Jennifer Esposito made a name for herself with her TV and film work, including “I Still Know What You Did Last Summer”, “Crash” and “Blue Bloods”. But in recent months, she’s switched reels to launch her latest passion: Her gluten free bakery, Jennifer’s Way, in New York City. There, she creates delicious breads, cookies and other treats to satisfy the tastes-and health-of those with celiac disease. Last spring, she published her book, Jennifer’s Way, chronicling her own personal struggle with the autoimmune disorder. ABILITY’s Lia Martirosyan and Chet Cooper made their way into the bakery as the warm aroma enticed their senses.
Jennifer Esposito [pointing out her freshly baked goods]: So you have a quinoa bread here. That is a sun butter raspberry muffin. That’s a pumpkin chocolate chip. That’s a chocolate chunk. That’s our jelly donut. That’s a cinnamon donut, and that is a jam dot. All this is gluten free, dairy-free, soy-free, egg-free, refined sugar-free, yeast-free.

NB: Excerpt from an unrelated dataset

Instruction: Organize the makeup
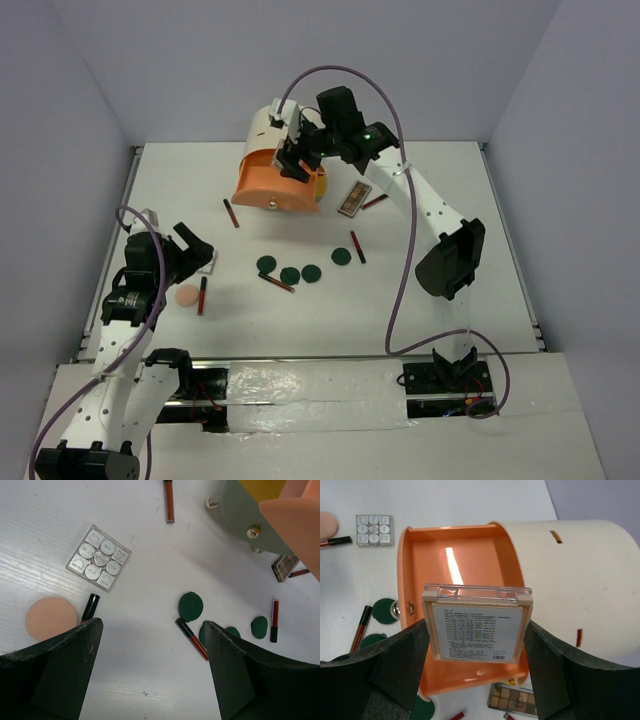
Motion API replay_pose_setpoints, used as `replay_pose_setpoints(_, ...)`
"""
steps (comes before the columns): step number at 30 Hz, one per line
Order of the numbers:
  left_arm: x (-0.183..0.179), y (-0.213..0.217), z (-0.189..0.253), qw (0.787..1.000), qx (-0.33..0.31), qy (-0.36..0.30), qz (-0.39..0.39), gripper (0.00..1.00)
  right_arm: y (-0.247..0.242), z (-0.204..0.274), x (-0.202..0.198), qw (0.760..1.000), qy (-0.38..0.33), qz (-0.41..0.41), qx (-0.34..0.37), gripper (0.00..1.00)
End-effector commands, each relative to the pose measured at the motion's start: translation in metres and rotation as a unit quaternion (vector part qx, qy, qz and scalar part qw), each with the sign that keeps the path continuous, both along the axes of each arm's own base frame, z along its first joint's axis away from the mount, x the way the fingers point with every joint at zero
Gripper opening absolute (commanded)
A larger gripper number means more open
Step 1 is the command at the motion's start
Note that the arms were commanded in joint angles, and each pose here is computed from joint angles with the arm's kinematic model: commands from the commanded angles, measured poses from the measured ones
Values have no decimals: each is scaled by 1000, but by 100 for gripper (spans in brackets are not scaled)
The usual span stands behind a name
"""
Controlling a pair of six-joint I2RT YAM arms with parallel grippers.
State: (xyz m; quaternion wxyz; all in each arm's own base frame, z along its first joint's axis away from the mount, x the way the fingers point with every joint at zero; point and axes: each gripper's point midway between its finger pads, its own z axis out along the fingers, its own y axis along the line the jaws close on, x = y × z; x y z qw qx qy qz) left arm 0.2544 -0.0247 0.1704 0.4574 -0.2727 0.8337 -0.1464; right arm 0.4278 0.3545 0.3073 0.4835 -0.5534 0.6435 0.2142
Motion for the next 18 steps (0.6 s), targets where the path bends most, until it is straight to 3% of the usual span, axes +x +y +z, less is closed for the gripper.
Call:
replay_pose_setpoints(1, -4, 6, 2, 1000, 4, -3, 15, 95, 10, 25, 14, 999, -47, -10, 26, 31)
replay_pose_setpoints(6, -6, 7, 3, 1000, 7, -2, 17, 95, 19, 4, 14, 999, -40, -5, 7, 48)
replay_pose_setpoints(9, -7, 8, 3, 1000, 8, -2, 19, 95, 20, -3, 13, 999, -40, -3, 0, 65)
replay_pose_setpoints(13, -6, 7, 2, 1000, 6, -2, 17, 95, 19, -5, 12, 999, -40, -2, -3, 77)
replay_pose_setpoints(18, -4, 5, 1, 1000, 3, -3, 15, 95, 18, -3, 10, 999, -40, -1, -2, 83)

Cooper: Yes, but is it free?
Esposito: For you it is. (laughs)
Cooper: How do you make something gluten free?
Esposito: You take out wheat, rye and/or barley. That’s why we use things like quinoa. It has no natural gluten protein.
Cooper: What about the sugar content?
Esposito: We don’t use a lot of sugar. We use either honey, maple syrup, or organic, unrefined cane juice. Feel free to taste everything. These have a little bit of sugar because they’re more of a cookie and a pastry, but our breads have a teaspoon of honey and no yeast. It’s made of chia flour and millet and stuff like that. I came up with these alternatives because I was ill, and didn’t want to put in ingredients that I didn’t need, or that were empty. So I started using maple syrup because it’s a natural antioxidant. Everything had a purpose; it’s not just rice flour and tapioca starch. That’s not what we do here.
Lia Martirosyan: Are the breads without yeast more of a flatbread?
Esposito: No. You see these big loaves? They’re delicious, and you would never know that they don’t have yeast. There are lots of different ways of leavening. I had to find them because before this disease I was obsessed with bread. And to think that I was never going to have it again… Coming up with a recipe took years. I would read every book there was on French bread, Italian bread, this bread, that bread, and every book said, “You’re never going to make a bread bread without gluten or yeast.” And that loaf is proof that that’s not true. It’s one of our biggest-selling breads.
You see a cupcake or a cookie or a jelly donut and you automatically think, “Oh, I can’t do that. That’s trouble.” But if I tell you what’s in it—brown rice, quinoa, amaranth flour or chia—you would never say “no” to those things. We get a lot of little kids who come in here and their moms don’t want them to have starch, sugar and preservatives, and we don’t put those things in. I try to show people exactly what they’re eating.
Cooper: After reading your book, I guess the next thing would be pizza?
Esposito: I do make pizza.
Martirosyan: Do you add cheese and everything?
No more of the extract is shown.